The details of her outfit fascinated me.  I took notes.  I made a sketch.  She wore a dark purple sweater, with a very smooth and clean black top underneath, dark slacks.  She spoke about the “shiny boots,” of one famous Nazi doctors at the concentration camp, she spoke about the starvation diet, the constantly burning oven, the crematorium, the gas chambers,  the angle of death descending… She spoke about the unspeakable with smooth efficiency.  Her speech was well rehearsed.  She was a practiced public speaker.  She even ended her presentation with a poem on postponing morning, until now, an old woman with time on her hands… She knew that she had me, mouth open, vulnerable, on the hook.  She reeled me in and then struck me on the head with the mallet of her personal truth. That she managed this feat, without qualms, and without hesitation is clear to me.
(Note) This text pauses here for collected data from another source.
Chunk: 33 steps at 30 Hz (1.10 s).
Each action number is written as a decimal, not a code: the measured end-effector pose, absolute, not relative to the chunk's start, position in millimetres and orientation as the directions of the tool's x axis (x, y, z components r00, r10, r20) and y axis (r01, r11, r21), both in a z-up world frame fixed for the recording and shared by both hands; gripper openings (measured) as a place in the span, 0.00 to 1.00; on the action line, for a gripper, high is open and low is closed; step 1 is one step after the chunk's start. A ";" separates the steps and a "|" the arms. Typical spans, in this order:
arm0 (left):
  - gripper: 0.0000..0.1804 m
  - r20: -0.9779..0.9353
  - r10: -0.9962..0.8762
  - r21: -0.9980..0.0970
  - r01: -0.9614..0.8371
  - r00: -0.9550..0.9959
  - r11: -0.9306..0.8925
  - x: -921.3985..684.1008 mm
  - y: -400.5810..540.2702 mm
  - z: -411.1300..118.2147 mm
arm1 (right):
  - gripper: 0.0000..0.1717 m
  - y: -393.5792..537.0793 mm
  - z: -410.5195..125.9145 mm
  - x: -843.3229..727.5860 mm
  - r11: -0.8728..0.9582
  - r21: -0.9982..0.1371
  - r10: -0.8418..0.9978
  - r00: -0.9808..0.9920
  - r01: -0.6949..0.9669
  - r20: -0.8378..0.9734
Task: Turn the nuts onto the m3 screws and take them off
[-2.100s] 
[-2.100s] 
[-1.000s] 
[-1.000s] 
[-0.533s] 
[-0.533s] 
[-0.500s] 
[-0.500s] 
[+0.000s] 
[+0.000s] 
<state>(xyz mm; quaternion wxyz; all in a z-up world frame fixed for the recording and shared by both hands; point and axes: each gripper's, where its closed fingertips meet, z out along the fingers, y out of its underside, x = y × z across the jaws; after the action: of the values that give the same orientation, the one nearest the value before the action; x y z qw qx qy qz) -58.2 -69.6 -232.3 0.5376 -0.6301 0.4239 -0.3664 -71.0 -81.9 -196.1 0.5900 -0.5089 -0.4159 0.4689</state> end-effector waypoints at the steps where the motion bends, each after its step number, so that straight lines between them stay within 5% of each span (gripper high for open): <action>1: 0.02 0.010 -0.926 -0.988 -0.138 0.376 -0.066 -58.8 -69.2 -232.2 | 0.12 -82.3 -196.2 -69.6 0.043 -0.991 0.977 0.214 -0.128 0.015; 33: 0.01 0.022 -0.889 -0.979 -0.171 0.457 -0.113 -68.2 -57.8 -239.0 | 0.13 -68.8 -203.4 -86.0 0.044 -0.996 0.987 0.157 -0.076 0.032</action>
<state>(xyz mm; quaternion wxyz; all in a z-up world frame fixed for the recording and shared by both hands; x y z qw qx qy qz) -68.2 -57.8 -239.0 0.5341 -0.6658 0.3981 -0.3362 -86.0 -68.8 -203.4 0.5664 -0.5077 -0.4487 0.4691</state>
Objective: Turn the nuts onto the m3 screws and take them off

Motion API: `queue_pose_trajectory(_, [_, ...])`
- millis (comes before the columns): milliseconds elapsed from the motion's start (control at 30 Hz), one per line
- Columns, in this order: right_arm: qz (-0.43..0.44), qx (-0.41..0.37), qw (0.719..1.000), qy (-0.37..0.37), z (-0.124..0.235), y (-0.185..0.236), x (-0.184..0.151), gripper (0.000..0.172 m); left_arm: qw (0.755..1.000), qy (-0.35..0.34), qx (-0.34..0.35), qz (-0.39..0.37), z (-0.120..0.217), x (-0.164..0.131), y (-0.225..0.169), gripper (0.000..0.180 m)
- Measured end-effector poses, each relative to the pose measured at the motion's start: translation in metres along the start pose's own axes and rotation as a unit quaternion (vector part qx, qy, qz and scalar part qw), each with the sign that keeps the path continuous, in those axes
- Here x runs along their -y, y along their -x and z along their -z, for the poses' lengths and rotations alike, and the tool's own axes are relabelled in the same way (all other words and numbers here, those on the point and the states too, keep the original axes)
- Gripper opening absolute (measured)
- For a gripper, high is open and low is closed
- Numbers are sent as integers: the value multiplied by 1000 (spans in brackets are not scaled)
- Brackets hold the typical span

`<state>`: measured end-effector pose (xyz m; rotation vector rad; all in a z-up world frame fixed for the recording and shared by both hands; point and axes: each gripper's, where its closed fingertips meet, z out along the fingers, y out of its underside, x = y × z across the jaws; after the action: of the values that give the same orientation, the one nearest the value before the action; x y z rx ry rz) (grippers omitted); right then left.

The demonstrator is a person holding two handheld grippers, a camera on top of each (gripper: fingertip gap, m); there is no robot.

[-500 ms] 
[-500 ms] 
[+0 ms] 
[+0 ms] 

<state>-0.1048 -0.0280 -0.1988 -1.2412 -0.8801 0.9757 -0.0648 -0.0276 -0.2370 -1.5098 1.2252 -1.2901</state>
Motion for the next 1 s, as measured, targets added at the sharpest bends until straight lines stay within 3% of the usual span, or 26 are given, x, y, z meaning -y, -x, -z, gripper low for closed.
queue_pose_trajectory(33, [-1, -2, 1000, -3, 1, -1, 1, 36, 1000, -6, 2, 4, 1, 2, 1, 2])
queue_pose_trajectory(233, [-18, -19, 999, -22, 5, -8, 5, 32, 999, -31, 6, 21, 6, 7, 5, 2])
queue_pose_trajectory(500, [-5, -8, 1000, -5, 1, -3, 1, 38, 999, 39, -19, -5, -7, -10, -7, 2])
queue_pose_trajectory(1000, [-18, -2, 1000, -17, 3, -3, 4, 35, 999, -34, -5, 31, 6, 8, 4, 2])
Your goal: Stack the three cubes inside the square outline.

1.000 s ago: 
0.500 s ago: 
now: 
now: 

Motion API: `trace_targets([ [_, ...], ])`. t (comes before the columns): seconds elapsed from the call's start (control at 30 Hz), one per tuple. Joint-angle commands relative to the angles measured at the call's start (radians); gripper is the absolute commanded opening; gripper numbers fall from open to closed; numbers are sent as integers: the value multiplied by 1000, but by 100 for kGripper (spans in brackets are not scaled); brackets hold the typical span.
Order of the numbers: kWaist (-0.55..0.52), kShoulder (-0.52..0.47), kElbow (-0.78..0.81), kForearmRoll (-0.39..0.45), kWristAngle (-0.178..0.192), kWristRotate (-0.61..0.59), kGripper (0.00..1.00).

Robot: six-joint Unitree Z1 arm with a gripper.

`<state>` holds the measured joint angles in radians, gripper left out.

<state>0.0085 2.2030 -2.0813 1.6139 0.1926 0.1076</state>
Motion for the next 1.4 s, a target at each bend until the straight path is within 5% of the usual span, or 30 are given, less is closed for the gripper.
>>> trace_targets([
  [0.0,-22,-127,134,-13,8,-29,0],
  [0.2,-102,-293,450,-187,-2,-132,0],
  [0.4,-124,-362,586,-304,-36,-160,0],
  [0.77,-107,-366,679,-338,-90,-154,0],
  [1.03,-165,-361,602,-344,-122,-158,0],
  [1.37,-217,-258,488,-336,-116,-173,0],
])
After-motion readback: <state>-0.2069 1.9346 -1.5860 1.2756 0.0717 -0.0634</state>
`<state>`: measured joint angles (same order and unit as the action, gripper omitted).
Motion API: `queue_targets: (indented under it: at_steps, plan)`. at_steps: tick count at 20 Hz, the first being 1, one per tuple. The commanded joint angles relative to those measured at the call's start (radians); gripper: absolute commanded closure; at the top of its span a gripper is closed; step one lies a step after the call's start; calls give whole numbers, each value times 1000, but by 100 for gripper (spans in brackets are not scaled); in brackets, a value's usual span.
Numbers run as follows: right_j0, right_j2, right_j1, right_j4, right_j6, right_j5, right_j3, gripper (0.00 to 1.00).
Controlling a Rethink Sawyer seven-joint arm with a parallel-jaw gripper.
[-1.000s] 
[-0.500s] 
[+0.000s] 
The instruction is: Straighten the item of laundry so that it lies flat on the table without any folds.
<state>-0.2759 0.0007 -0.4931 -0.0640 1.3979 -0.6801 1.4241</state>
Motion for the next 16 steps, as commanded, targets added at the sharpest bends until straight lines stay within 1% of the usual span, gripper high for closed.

She did it all without thinking, an experienced deliverer of deadly blows.

For reasons I do not know, she took an instant dislike to me.  It happens, sometimes.  Some people find me repulsive, too this or too that… I’m sure this happens, to everyone.  It usually doesn’t bother me, because as a matter of policy I only go where I am welcome and made to feel comfortable.  I have no desire to be the uninvited guest.

She, I could tell… was not a person capable of any patience for my constantly playful being.  She would never understand my point of view, my Caribbean perspective on life, would always be foreign to her.  It is likely that she defines herself as NOT, whatever she decided I was.  She had zero tolerance for whoever it was she thought I was… a person “in the military.”  Hah!

We, humans, traditionally have farmed animals to eat them.  (Vegans are exempt.  Yet, I’ve noticed a tendency in animal rights activists to forget that many animals, like us, eat meat.  There is also a tendency to forget that cows, pigs, and chickens would not exist in the volumes that they do, without farmers. Moreover, eating synthetic meats and industrially processed soy-cheese from a lab cannot be healthy.)  In animal farming, families of animals are raised and then separated.  Trucks used in transporting them to slaughter.

img_4500_medThe trucking and transportation of Jewish people from their villages, to camps located mostly in Poland…  this outrage was only one of many insults, the mounting injustice, which equated people with animals, in order to strip them of human value and social value.   The gradual erosion of privileges,  the subtle and consistent message that the Jewish people were not as human as “pure-blood,” Germans, the “most civilized,” nation in the world.  Many felt that the Germans, had a grand plan yet the idea … the Germans… the world’s biggest consumers of pig products… were actually gassing and cremating millions of humans, as a part of their all-out-war strategy… well, that no one could believe it.  It wasn’t until our speaker was in a camp, stripped of her clothes and personal belongings, head shaved, and wearing a number… then she believed it.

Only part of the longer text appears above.